Collected data START

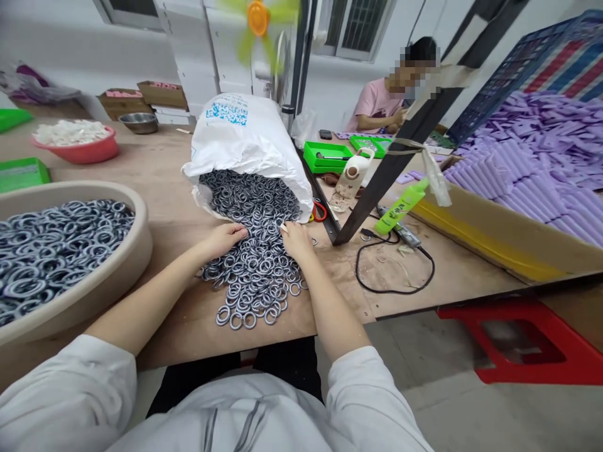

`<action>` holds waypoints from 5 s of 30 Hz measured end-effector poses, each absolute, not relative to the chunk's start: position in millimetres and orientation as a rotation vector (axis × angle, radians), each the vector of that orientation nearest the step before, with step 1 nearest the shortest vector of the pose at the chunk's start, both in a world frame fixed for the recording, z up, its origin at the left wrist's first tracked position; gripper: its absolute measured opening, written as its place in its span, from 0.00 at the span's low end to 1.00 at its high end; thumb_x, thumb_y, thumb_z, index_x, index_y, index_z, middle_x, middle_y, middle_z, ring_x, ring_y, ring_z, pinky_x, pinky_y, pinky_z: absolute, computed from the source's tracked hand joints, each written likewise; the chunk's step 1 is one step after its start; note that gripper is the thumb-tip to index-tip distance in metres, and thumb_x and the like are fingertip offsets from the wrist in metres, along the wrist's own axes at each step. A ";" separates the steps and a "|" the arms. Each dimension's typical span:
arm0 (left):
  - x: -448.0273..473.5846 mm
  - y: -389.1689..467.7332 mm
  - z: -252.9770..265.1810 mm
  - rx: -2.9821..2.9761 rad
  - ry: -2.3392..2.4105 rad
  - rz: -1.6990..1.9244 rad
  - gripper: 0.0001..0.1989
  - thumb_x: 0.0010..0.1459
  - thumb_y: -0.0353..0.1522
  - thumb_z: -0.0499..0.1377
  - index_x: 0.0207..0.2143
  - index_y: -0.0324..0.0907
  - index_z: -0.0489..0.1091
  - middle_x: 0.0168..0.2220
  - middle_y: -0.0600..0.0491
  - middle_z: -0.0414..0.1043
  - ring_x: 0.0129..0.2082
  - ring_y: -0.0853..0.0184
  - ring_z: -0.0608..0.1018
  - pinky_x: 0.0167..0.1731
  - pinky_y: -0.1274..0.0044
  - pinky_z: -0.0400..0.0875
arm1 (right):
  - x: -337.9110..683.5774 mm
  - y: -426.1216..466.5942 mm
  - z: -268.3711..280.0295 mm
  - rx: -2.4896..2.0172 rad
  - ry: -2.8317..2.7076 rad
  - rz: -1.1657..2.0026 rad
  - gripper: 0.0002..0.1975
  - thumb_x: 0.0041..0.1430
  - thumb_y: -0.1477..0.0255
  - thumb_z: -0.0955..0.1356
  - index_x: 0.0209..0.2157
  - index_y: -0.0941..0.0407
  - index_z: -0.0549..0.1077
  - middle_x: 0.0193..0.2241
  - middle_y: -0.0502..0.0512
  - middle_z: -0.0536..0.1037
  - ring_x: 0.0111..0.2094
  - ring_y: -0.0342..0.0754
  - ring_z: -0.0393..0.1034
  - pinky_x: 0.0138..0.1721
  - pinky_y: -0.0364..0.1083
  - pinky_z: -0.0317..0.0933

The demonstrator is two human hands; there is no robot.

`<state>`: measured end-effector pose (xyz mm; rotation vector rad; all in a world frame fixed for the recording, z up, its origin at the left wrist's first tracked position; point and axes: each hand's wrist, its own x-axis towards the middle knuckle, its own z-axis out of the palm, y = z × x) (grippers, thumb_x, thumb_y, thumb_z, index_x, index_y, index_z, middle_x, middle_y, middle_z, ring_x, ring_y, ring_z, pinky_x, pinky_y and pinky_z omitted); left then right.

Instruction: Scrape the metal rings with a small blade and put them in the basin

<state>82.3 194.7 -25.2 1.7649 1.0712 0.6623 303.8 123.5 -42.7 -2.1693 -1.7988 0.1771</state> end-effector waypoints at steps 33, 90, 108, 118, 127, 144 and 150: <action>17.8 106.8 -18.1 1.049 0.752 0.801 0.16 0.53 0.39 0.68 0.40 0.38 0.78 0.33 0.47 0.80 0.33 0.67 0.80 0.35 0.77 0.73 | 230.4 135.8 -8.8 -1.964 -2.039 0.137 0.11 0.61 0.63 0.68 0.35 0.55 0.80 0.38 0.59 0.76 0.39 0.53 0.70 0.39 0.48 0.59; 25.2 93.7 -12.8 0.659 0.633 0.880 0.19 0.55 0.42 0.66 0.26 0.40 0.62 0.20 0.61 0.56 0.18 0.78 0.58 0.19 0.84 0.56 | 174.3 67.4 -3.7 -1.372 -2.044 0.341 0.26 0.67 0.53 0.60 0.19 0.54 0.58 0.18 0.48 0.64 0.22 0.42 0.55 0.27 0.45 0.45; 8.9 114.9 -9.2 0.595 0.684 1.022 0.05 0.60 0.31 0.60 0.37 0.37 0.72 0.23 0.58 0.66 0.18 0.78 0.66 0.20 0.85 0.62 | 143.7 189.0 -5.4 -1.948 -2.358 0.146 0.14 0.63 0.66 0.66 0.41 0.61 0.79 0.46 0.72 0.80 0.46 0.59 0.75 0.42 0.49 0.61; 18.1 108.1 -7.0 0.688 0.828 1.057 0.15 0.58 0.42 0.63 0.30 0.39 0.67 0.23 0.58 0.63 0.16 0.80 0.59 0.13 0.85 0.42 | 164.1 121.5 1.6 -1.124 -1.494 1.399 0.21 0.55 0.50 0.70 0.28 0.54 0.67 0.17 0.41 0.58 0.16 0.37 0.44 0.16 0.41 0.39; 26.3 95.9 -8.2 0.884 0.768 1.037 0.17 0.60 0.43 0.63 0.28 0.40 0.65 0.20 0.60 0.57 0.18 0.79 0.55 0.18 0.83 0.48 | 155.1 89.0 -11.6 -1.026 -1.270 1.215 0.19 0.51 0.54 0.73 0.33 0.51 0.67 0.24 0.44 0.65 0.22 0.40 0.57 0.22 0.42 0.56; 23.6 90.3 -13.7 0.927 0.658 0.906 0.23 0.53 0.51 0.64 0.29 0.41 0.63 0.20 0.60 0.57 0.16 0.79 0.56 0.15 0.85 0.44 | 164.7 83.5 -7.0 -1.060 -1.595 0.631 0.15 0.59 0.56 0.70 0.27 0.52 0.78 0.25 0.50 0.69 0.31 0.47 0.64 0.37 0.49 0.60; 21.2 89.7 -8.9 0.851 0.612 0.877 0.24 0.56 0.50 0.62 0.25 0.41 0.60 0.17 0.62 0.53 0.14 0.80 0.52 0.13 0.85 0.44 | 166.7 82.3 -5.1 -1.153 -1.574 0.624 0.25 0.63 0.48 0.64 0.25 0.53 0.70 0.22 0.49 0.66 0.26 0.45 0.60 0.31 0.47 0.55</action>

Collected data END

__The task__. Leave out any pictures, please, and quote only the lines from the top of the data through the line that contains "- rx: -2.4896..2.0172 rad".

__Answer below__.
`<action>` holds waypoints from 5 s of 30 Hz measured end-effector poses, each absolute, not relative to the chunk's start: position in millimetres and orientation as a rotation vector (axis × angle, radians), each the vector of that orientation nearest the step before, with step 1 nearest the shortest vector of the pose at the chunk's start, both in a world frame fixed for the recording, z up, its origin at the left wrist's first tracked position; gripper: its absolute measured opening, written as its place in its span, from 0.00 at the span's low end to 1.00 at its high end; thumb_x, thumb_y, thumb_z, index_x, index_y, index_z, middle_x, middle_y, middle_z, ring_x, ring_y, ring_z, pinky_x, pinky_y, pinky_z: absolute, computed from the source's tracked hand joints, each written likewise; the chunk's step 1 is one step after its start; note that gripper is the thumb-tip to index-tip distance in metres, and thumb_x and the like are fingertip offsets from the wrist in metres, along the wrist's own axes at each step. A ";" separates the steps and a "|" the arms. Each dimension's typical span:
arm0 (left):
  - x: -448.0273..473.5846 mm
  - y: -389.1689..467.7332 mm
  - z: -252.9770..265.1810 mm
  - rx: -2.9821..2.9761 rad
  - ry: -2.3392..2.4105 rad
  - rz: -1.6990..1.9244 rad
  - gripper: 0.0001..0.1989
  - thumb_x: 0.0010..0.1459
  - thumb_y: -0.0353..0.1522
  - thumb_z: -0.0499..0.1377
  - index_x: 0.0207..0.2143
  - index_y: -0.0324..0.0907
  - index_z: -0.0489..0.1091
  - middle_x: 0.0168..0.2220
  - middle_y: -0.0600..0.0491
  - middle_z: -0.0414..0.1043
  - ring_x: 0.0129..0.2082
  - ring_y: -0.0853..0.0184
  - ring_z: -0.0608..0.1018
  - pinky_x: 0.0167..0.1731
  - pinky_y: -0.1274..0.0044
  - pinky_z: -0.0400..0.0875
arm1 (right):
  - x: -337.9110..683.5774 mm
  - y: -426.1216..466.5942 mm
  - z: -268.3711..280.0295 mm
  - rx: -2.4896..2.0172 rad

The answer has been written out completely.